In comparison of surds we will discuss about the comparison of equiradical surds and comparison of nonequiradical surds.
I. Comparison of equiradical surds:
In case of equiradical surds (i.e., surds of the same order) \(\sqrt[n]{a}\) and \(\sqrt[n]{b}\), we have \(\sqrt[n]{a}\) > \(\sqrt[n]{b}\) when x > y.
For example,
(i) √5 > √3, since 5 > 3
(ii) ∛21 < ∛28, since 21 < 28.
(iii) ∜10 > ∜6, since 10 > 6.
II. Comparison of nonequiradical surds:
In case of comparison between two or more nonequiradical surds (i.e., surds of different orders) we express them to surds of the same order (i.e., equiradical surds). Thus, to compare between ∛7 and ∜5 we express them to surds of the same order as follows:
Clearly, the orders of the given surds are 3 and 4 respectively and LCM Of 3 and 4 is 12.

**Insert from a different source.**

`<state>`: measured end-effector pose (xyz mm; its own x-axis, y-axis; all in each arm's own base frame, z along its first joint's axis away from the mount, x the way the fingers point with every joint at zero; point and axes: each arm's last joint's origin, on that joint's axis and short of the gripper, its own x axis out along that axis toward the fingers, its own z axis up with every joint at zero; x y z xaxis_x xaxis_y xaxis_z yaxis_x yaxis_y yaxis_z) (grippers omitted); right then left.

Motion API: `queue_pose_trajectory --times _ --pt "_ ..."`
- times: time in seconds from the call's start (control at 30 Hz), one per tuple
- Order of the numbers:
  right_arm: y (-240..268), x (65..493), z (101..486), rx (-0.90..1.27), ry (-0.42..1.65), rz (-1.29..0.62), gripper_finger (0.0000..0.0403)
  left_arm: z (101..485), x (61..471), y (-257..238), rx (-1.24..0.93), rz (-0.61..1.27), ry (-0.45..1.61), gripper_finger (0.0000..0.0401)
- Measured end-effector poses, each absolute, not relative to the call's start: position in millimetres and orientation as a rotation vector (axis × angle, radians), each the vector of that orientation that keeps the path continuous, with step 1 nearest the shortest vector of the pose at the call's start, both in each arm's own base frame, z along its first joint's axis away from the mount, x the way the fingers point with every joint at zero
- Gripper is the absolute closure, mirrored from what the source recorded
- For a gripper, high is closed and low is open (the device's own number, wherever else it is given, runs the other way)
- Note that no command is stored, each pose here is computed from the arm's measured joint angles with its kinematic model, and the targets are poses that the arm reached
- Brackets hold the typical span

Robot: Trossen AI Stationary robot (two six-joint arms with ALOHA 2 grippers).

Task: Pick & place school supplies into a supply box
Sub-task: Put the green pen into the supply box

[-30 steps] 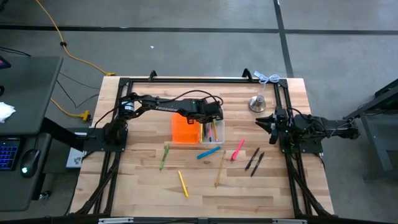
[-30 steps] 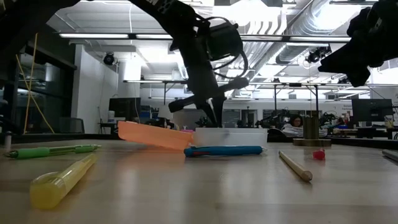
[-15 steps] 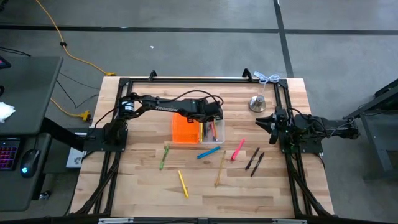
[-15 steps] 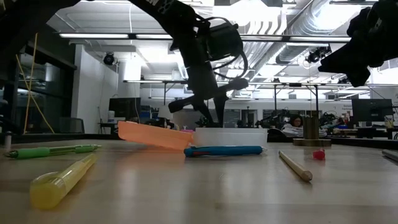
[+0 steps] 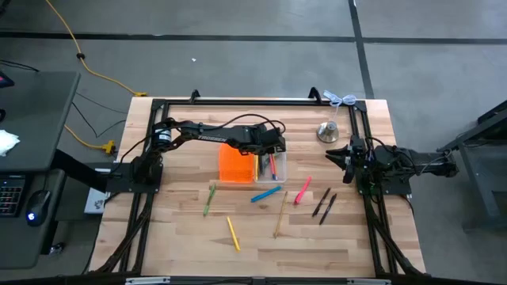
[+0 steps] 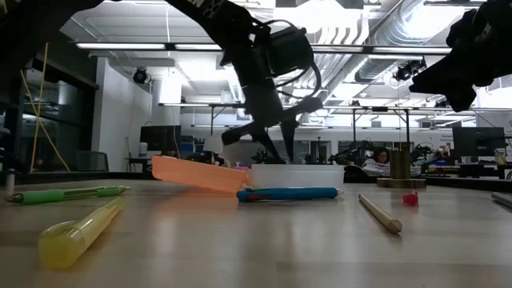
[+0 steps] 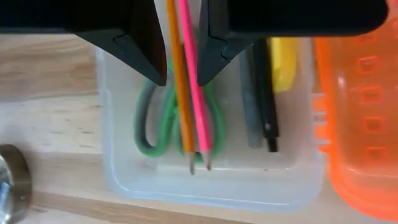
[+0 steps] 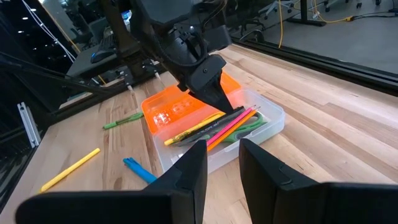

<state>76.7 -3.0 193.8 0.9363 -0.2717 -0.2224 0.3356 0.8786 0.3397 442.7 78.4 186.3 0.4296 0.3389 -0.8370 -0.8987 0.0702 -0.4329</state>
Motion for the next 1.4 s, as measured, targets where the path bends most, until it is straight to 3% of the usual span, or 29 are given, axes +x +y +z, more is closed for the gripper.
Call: queue_pose_trajectory --times 0.5,0.9,1.13,1.4 --pt "-3 77 194 0.383 0.169 -0.323 0.0331 235 434 76 -1.049 0.862 0.579 0.0281" --pt "-3 77 194 0.383 0.170 -0.323 0.0332 303 406 62 -1.072 0.576 0.587 0.0297" --pt "-3 77 194 0.383 0.170 -0.322 0.0331 330 385 27 -1.054 0.407 0.692 0.0319" --pt "-3 77 194 0.383 0.170 -0.323 0.0332 337 356 -22 -1.056 0.413 0.887 0.0336"
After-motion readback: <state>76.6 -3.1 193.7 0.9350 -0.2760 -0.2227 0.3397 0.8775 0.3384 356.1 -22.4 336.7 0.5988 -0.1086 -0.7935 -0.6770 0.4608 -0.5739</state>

Therefore, ∛7 = 7\(^{1/3}\) = 7\(^{4/12/}\) = \(\sqrt[12]{7^{4}}\) = \(\sqrt[12]{2401}\) and
∜5 = 5\(^{1/4}\) = 5\(^{3/12}\) = \(\sqrt[12]{5^{3}}\) = \(\sqrt[12]{125}\)
Clearly, we see that 2401 > 125
Therefore, ∛7 > ∜5.
Example of comparison of surds:
Convert each of the following surds into equiradical surds of the lowest order and then arrange them in ascending order.
∛2, ∜3 and \(\sqrt[12]{4}\)
Solution:
∛2, ∜3 and \(\sqrt[12]{4}\)
We see that the orders of the given surds are 3, 4 and 12 respectively.
Now we need to find the lowest common multiple of 3, 4 and 12.
The lowest common multiple of 3, 4 and 12 = 12
Therefore, the given surds are expressed as equiradical surds of the lowest order (i.e. 12th order) as follows:
∛2 = 2\(^{1/3}\) = 2\(^{4/12}\) = \(\sqrt[12]{2^{4}}\) = \(\sqrt[12]{16}\)
∜3 = 3\(^{1/4}\) = 3\(^{3/12}\) = \(\sqrt[12]{3^{3}}\) = \(\sqrt[12]{27}\)
\(\sqrt[12]{4}\) = 4\(^{1/12}\) = \(\sqrt[12]{4^{1}}\) = \(\sqrt[12]{4}\)
Therefore, equiradical surds of the lowest order ∛2, ∜3 and \(\sqrt[12]{4}\) are \(\sqrt[12]{16}\), \(\sqrt[12]{27}\) and \(\sqrt[12]{4}\) respectively.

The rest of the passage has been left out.